- [Try it] In this data, count the lines in which "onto" appears and give only that number.
*** Begin section ***
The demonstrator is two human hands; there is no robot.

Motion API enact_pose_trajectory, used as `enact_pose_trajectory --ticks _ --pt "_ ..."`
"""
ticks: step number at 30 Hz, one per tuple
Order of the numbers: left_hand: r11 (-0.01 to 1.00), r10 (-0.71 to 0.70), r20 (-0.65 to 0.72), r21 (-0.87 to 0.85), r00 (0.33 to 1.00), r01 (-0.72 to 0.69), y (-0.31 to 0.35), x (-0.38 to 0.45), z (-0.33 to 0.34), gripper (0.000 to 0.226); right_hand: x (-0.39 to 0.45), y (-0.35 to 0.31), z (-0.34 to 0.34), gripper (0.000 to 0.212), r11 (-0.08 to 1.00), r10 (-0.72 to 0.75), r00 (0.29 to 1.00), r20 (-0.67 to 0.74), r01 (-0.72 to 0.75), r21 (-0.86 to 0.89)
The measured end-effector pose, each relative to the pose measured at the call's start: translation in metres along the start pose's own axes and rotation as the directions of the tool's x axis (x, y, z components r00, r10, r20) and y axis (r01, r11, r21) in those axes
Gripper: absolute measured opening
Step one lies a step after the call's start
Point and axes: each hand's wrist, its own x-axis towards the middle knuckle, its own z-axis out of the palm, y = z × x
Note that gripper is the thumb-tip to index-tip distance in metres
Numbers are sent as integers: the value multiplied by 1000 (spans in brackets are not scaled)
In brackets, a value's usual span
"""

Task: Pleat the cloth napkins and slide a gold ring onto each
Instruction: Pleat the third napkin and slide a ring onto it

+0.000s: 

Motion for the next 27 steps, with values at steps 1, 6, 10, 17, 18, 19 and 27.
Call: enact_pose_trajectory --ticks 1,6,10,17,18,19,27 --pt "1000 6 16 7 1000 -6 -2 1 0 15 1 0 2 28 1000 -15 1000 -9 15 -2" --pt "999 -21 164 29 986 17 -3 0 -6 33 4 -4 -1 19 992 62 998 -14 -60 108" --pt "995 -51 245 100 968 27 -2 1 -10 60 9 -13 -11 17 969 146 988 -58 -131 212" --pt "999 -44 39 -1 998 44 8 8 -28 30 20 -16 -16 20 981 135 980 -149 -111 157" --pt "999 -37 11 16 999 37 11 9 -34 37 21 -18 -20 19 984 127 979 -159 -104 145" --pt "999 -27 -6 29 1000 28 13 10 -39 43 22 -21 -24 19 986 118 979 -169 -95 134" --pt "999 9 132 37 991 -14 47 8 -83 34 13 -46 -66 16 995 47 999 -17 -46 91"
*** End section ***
- [Answer to this problem] 2